**Work task**:
Find each line of the material below in which the word "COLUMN" occurs, and return it.

**Source material**:
_ _ _ _

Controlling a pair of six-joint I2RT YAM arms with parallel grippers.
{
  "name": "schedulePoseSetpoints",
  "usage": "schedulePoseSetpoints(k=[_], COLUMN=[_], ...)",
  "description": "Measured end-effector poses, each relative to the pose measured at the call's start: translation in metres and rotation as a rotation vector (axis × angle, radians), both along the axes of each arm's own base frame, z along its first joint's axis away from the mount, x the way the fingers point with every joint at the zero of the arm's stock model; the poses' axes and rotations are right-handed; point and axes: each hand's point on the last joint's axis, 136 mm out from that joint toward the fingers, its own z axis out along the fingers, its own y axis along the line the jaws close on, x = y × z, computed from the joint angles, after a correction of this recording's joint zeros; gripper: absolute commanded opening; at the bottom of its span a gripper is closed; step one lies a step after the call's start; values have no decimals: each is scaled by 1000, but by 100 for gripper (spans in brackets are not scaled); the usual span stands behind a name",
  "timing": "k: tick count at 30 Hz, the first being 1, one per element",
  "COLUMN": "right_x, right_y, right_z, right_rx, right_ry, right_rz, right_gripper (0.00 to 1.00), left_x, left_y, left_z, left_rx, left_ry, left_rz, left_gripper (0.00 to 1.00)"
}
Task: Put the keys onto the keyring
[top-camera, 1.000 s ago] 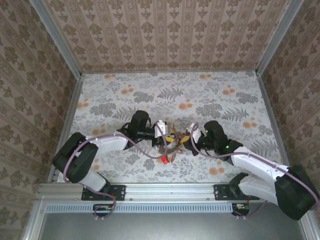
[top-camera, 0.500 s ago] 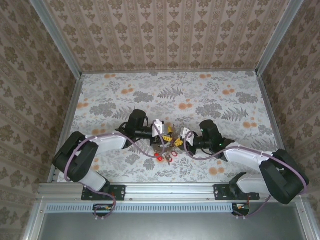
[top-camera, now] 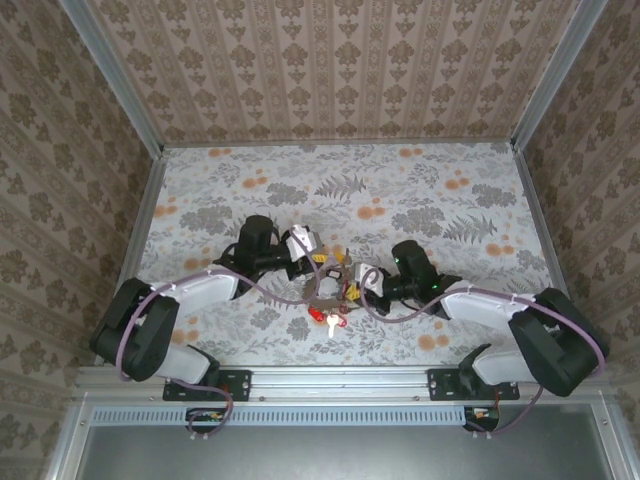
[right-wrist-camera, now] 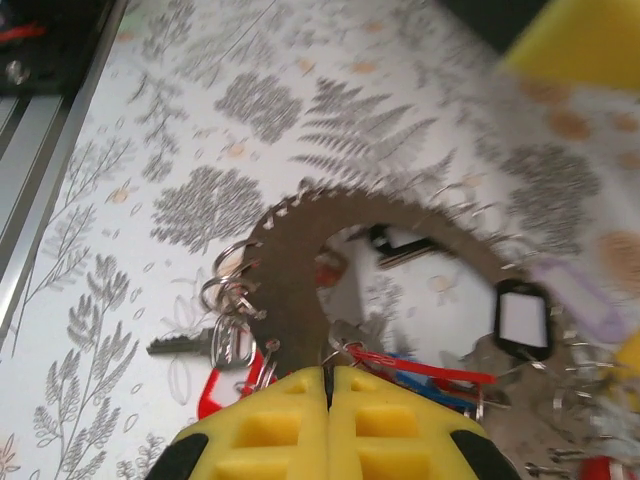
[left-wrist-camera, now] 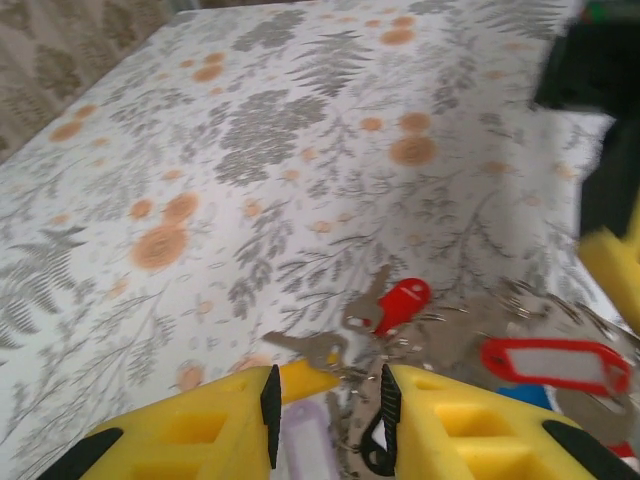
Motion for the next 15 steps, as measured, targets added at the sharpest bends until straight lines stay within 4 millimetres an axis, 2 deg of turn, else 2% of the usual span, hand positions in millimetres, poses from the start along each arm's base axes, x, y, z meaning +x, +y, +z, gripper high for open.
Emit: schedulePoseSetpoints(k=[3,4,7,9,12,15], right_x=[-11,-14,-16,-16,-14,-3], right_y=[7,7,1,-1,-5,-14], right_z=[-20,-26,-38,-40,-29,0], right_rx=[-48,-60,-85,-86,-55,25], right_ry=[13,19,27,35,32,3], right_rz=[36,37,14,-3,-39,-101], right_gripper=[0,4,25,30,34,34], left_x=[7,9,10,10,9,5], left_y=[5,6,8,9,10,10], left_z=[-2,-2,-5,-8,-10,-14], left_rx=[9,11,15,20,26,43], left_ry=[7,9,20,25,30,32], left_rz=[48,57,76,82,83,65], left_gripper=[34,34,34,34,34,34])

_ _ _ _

**Response for this exercise**:
  "usage": "schedulePoseSetpoints(k=[_], COLUMN=[_], ...)",
  "COLUMN": "right_x, right_y, right_z, right_rx, right_ry, right_rz, right_gripper (0.00 to 1.00), left_x, left_y, left_z, left_rx, left_ry, left_rz, left_gripper (0.00 to 1.00)"

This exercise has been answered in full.